「ハダハダの飯寿司」サイコー!!

 昨夜、夕飯のときに見事な「ハタハタの飯寿司」が食卓に載っていた。「おぉ!」と声が出て「どうしたの?」と聞いたら、「秋田出身の友人からもらった」とのこと。それにしても大ぶりの新鮮なハタハタだなぁ!と、もう一度感心した。子どもの頃に母親が作っていたハタハタの飯寿司よりも一回り大きく、お腹が卵ではちきれるように膨らんでいる。思いっきり頭からかぶりついたら、その美味なることサイコー!!。「これだよなぁ~」。
 
 生のハタハタを焼くと、その卵のかたまりは口の中でプリプリとはじけて旨みを感じる。塩漬けや飯寿司にしたときには卵の皮が硬くなる。噛むと「ブリッ」という音になる。それでこの卵を「ブリコ」と呼ぶそうだ。ハタハタは11月の魚で、深海魚である。うろこはない。

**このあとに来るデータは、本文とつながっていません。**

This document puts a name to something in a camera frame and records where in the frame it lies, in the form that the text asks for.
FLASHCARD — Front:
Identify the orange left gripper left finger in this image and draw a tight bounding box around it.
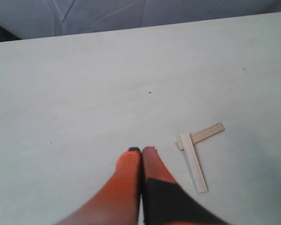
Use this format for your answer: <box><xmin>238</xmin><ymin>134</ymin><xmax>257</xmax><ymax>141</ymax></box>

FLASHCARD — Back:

漢字で「鰰」(魚偏に)と書くが、この季節は秋田沿岸では雷が多いため、「鱩」(魚偏に雷)と書く場合もあるという。
 
 子どものころ、ハタハタは「ハダハダ」と呼んでいた。この季節には母親がハダハダ、鱒(ます)、ホッケなどで飯寿司を仕込んだ。とうぜんお正月のころには物置小屋の半分凍りついている飯寿司や漬物が次々と食卓に並んだ。飯寿司は魚の色に飯の白、千切りのニンジンと生姜の彩りで食欲を盛り上げた。こっちに来てからは、ハタハタ鍋を時々やる。上品な出汁(だし)は天下一品だ。野菜や豆腐を入れて醤油で薄味をつけている。絶品の一品(ひとしな)だ。一瞬、子どものころに戻る。